[What Is and What Might Be by Edmond Holmes]@TWC D-Link bookWhat Is and What Might Be CHAPTER III 8/78
Even if I were to admit, for argument's sake, that the information with which we cram the elementary school child between 9.5 and 9.45 a.m.had been supernaturally communicated by God to Man, my general position would remain unaffected.
For experience has amply proved that a child--or, for the matter of that, a man--may know much theology and even be "mighty in the Scriptures," and yet show by his conduct that his religious sense has not been awakened, and that therefore he has no knowledge of God; just as we have seen that a child may know by heart all arithmetical rules and tables, and yet show, by his helplessness in the face of a simple problem, that his arithmetical sense has not been awakened, and that therefore he has no knowledge of arithmetic. The time given to religious instruction is, to make a general statement, the only part of the session in which the children are being prepared for a formal _external_ examination.
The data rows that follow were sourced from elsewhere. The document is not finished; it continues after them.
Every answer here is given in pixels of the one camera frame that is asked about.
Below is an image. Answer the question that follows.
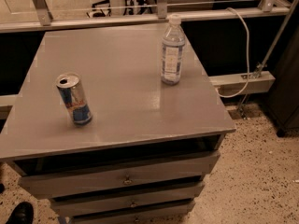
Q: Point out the grey drawer cabinet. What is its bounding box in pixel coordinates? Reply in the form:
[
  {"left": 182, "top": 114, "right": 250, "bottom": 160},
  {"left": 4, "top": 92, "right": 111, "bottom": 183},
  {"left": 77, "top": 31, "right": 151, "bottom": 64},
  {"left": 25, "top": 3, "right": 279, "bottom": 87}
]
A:
[{"left": 0, "top": 24, "right": 235, "bottom": 224}]

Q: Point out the clear plastic water bottle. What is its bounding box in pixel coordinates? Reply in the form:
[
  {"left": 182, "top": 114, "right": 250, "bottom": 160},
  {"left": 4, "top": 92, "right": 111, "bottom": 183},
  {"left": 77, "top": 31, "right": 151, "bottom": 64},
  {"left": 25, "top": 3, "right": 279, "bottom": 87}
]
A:
[{"left": 161, "top": 14, "right": 186, "bottom": 85}]

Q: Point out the grey metal frame rail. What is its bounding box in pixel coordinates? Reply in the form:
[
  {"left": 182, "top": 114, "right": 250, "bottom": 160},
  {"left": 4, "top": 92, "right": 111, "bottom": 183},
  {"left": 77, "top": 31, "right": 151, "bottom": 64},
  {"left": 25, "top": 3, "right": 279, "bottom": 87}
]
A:
[{"left": 0, "top": 0, "right": 298, "bottom": 33}]

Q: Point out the white cable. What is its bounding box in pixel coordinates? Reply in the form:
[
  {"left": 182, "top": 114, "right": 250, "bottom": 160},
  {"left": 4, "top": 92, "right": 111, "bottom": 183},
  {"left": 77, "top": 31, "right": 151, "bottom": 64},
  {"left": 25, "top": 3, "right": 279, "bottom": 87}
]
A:
[{"left": 216, "top": 7, "right": 252, "bottom": 99}]

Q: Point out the dark cabinet on right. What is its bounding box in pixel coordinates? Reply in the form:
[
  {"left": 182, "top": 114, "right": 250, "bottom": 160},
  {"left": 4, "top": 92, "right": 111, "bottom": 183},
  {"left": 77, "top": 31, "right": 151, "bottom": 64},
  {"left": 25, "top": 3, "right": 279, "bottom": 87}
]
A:
[{"left": 266, "top": 28, "right": 299, "bottom": 137}]

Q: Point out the blue silver energy drink can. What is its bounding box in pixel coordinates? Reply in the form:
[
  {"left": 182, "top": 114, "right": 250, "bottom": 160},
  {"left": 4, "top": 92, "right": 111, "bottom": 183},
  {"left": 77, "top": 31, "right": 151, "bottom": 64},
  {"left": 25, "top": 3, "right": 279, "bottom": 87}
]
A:
[{"left": 56, "top": 73, "right": 93, "bottom": 125}]

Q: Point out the black shoe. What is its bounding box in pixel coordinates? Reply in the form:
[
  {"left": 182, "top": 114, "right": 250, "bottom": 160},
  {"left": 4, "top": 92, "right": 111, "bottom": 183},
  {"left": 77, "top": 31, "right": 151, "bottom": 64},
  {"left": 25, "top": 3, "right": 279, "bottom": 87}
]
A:
[{"left": 6, "top": 202, "right": 34, "bottom": 224}]

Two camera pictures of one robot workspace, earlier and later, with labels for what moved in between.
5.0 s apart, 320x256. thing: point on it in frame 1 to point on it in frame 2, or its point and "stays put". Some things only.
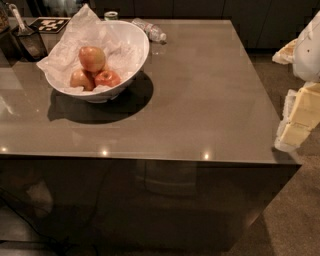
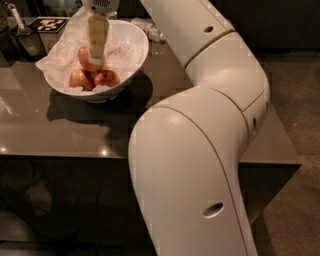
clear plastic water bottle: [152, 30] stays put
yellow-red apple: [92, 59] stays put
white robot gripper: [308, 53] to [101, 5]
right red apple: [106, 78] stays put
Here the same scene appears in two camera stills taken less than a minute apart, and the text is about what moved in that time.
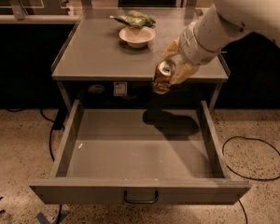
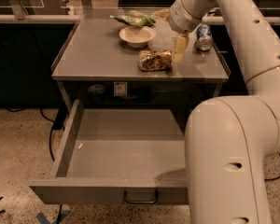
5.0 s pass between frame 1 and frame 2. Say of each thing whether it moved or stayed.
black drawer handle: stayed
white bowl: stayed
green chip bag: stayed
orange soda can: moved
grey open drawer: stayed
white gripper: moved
That being so, it is no matter for wonder that many of the glaring faults of method and organisation which the examination system fostered in our elementary schools between the years 1862 and 1895, and which are now being abandoned, however slowly, reluctantly, and sporadically, during the hours of "secular" instruction, still find a refuge in the Scripture lesson.
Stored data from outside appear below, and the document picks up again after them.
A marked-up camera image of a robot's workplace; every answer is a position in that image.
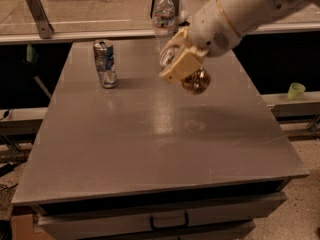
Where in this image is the metal window rail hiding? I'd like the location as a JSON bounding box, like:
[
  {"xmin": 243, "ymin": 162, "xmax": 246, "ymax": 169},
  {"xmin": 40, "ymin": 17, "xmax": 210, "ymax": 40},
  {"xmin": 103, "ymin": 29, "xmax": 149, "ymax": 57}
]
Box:
[{"xmin": 0, "ymin": 22, "xmax": 320, "ymax": 45}]

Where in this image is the middle metal railing bracket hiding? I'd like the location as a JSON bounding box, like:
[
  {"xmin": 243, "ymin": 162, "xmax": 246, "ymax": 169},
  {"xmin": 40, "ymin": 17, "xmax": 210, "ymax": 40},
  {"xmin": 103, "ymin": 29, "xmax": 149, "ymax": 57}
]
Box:
[{"xmin": 167, "ymin": 0, "xmax": 182, "ymax": 34}]

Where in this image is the orange soda can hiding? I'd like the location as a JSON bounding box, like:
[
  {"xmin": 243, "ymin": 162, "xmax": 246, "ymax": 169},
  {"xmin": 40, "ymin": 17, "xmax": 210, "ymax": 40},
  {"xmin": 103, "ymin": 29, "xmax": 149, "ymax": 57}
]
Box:
[{"xmin": 177, "ymin": 64, "xmax": 211, "ymax": 95}]

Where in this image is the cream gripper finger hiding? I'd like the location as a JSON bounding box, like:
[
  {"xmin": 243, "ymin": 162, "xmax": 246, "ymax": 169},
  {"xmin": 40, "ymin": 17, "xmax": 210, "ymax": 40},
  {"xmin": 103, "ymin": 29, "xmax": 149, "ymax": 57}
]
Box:
[
  {"xmin": 159, "ymin": 52, "xmax": 204, "ymax": 83},
  {"xmin": 159, "ymin": 37, "xmax": 184, "ymax": 68}
]

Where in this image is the small green cup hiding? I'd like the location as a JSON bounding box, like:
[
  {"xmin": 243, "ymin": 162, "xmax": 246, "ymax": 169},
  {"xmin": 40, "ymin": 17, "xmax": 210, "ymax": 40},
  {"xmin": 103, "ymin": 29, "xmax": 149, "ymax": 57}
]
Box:
[{"xmin": 287, "ymin": 82, "xmax": 306, "ymax": 100}]

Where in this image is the metal railing bracket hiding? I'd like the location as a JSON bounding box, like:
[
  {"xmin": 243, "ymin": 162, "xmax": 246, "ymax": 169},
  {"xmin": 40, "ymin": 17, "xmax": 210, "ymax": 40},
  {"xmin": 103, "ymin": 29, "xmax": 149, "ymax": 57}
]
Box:
[
  {"xmin": 167, "ymin": 0, "xmax": 182, "ymax": 34},
  {"xmin": 25, "ymin": 0, "xmax": 54, "ymax": 39}
]

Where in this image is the crushed blue silver can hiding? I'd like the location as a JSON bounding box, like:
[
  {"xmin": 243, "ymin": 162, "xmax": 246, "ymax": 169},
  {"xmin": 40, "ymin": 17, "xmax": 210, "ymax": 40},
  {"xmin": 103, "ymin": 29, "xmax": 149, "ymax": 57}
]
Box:
[{"xmin": 93, "ymin": 39, "xmax": 117, "ymax": 89}]

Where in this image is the clear plastic water bottle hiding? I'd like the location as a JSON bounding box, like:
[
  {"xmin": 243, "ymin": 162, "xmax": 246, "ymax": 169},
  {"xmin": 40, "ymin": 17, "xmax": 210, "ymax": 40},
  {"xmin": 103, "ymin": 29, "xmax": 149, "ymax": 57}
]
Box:
[{"xmin": 154, "ymin": 0, "xmax": 175, "ymax": 52}]

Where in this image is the grey drawer with black handle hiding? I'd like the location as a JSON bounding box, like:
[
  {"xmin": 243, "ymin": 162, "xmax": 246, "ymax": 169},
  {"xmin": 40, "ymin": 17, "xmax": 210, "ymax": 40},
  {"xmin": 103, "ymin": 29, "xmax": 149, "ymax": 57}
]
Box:
[{"xmin": 38, "ymin": 192, "xmax": 287, "ymax": 240}]

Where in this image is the left metal railing bracket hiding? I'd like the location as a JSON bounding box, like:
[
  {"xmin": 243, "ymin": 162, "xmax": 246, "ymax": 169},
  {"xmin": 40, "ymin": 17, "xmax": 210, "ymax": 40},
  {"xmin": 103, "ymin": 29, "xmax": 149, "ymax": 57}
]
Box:
[{"xmin": 25, "ymin": 0, "xmax": 54, "ymax": 39}]

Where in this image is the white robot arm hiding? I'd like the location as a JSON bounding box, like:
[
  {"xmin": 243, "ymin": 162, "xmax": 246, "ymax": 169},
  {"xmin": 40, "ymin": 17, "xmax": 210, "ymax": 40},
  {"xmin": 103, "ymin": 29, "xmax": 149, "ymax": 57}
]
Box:
[{"xmin": 159, "ymin": 0, "xmax": 320, "ymax": 87}]

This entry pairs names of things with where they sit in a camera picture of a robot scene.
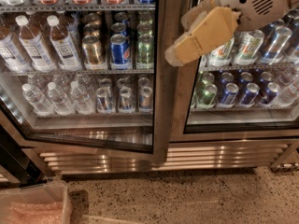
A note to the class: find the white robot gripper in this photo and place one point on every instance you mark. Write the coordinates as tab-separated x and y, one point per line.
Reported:
251	4

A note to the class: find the green can lower right fridge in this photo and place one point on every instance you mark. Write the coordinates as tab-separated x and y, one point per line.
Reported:
207	96

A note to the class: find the silver blue can right fridge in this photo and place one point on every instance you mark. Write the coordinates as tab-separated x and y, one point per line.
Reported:
270	52

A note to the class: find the water bottle right fridge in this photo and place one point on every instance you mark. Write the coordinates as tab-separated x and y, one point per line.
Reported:
288	95

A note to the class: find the white 7up can left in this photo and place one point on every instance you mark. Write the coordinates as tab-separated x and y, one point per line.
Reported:
221	56

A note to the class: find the white 7up can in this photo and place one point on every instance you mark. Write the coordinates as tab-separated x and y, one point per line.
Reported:
221	56
248	47

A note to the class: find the white 7up can right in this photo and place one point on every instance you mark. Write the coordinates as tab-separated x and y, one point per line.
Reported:
248	47

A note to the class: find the green soda can front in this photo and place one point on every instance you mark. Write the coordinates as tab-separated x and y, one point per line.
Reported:
145	52

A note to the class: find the blue can lower left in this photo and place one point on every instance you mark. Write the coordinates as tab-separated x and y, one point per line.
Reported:
228	95

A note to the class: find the blue pepsi can front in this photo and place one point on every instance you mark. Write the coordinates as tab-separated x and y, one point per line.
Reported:
120	52

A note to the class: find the blue can lower far right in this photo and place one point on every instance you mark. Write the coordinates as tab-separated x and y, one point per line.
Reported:
269	93

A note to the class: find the slim energy can right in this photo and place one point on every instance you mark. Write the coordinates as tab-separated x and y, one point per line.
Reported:
145	99

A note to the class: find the slim energy can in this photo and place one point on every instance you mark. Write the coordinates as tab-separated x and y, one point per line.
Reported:
145	99
126	101
104	101

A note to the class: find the slim energy can middle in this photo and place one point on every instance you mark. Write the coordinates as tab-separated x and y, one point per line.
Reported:
126	101

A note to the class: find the gold soda can front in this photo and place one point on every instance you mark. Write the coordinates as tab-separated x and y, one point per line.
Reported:
95	58

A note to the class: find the slim energy can left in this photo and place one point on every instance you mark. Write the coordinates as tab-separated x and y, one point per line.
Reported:
104	101

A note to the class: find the tea bottle white label right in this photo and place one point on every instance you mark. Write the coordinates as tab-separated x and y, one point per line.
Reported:
63	44

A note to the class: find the tea bottle white label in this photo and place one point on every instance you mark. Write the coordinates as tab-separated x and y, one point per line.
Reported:
63	44
35	45
12	51

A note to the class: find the water bottle right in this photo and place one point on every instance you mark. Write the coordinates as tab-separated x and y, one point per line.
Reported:
82	99

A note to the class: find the water bottle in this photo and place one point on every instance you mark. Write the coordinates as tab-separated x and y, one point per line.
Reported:
38	100
82	99
62	103

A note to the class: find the water bottle middle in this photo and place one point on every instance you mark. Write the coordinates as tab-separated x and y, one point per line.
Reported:
62	103

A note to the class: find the tea bottle white label middle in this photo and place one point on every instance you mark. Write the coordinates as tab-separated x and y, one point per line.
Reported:
35	45

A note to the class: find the water bottle left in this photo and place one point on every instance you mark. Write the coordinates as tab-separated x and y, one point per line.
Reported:
38	100

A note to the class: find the tea bottle white label left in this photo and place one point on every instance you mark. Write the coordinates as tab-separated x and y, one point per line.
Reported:
12	51

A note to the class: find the clear plastic storage bin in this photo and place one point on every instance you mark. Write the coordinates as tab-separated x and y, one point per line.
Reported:
52	192

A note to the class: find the pink bubble wrap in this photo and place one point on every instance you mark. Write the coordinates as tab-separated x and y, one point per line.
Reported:
30	213
Overgrouping of classes, overcrowding of school-rooms, collective answering, collective repetition, scribbling on slates, and other faults with which inspectors were only too familiar in bygone days, are still rampant while religious instruction is being given.[7] The Diocesan Inspector is an examiner, pure and simple, and is never present when the Scripture lesson is in progress.
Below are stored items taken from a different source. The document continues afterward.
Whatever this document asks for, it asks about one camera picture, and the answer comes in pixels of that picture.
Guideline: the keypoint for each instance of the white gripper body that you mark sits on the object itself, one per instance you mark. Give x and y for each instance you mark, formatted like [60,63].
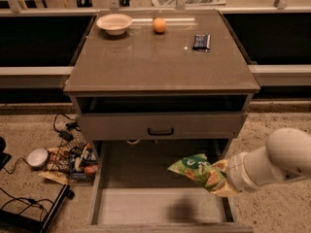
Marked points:
[235,175]

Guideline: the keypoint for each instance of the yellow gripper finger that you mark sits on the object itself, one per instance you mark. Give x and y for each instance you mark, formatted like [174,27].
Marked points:
[221,165]
[226,191]

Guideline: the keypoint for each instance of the green rice chip bag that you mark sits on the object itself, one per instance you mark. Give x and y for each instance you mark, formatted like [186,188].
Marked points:
[198,169]

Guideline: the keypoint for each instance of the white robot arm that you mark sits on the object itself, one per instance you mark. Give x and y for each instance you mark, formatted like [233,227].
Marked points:
[285,158]

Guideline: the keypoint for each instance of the closed grey upper drawer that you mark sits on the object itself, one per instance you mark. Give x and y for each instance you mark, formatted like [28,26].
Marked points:
[161,127]

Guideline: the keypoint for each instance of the open grey lower drawer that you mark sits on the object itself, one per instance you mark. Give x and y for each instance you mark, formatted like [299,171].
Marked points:
[134,192]

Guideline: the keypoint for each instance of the grey drawer cabinet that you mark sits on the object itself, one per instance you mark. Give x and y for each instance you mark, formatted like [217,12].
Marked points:
[143,72]

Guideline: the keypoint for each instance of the dark blue snack packet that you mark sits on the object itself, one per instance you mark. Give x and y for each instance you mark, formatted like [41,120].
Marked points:
[201,42]

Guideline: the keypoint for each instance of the pile of snack packets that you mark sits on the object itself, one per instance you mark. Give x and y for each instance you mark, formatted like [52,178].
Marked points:
[70,163]

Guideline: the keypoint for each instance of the orange fruit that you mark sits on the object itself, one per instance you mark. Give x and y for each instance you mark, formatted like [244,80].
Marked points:
[159,25]

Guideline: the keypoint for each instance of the white bowl on cabinet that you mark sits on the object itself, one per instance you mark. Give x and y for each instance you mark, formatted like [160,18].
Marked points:
[114,24]

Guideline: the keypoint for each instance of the black stand base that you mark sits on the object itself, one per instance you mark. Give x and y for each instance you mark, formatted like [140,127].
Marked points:
[30,214]

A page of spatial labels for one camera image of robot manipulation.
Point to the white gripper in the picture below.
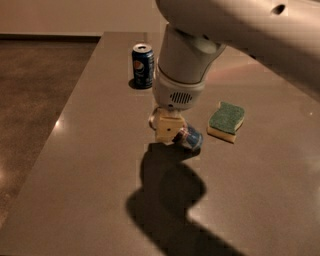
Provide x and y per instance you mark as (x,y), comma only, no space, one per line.
(173,94)

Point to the red bull can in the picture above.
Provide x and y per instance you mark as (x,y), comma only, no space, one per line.
(189,138)

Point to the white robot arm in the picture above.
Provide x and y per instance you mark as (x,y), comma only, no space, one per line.
(283,35)

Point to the blue pepsi can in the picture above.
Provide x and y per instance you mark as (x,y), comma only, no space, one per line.
(143,65)

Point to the green yellow sponge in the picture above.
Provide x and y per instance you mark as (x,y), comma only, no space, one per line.
(225,121)
Whether he would find anything to criticise if he were present, may be doubted. I have frequently been told by teachers that it is his demand for a good volume of sound, when he is catechising the children, which keeps alive during the Scripture lesson the pestilent habit of collective answering, in defiance of the obvious fact that what is everybody's business is nobody's business, and that an experienced bell-wether can easily give a lead to a whole class.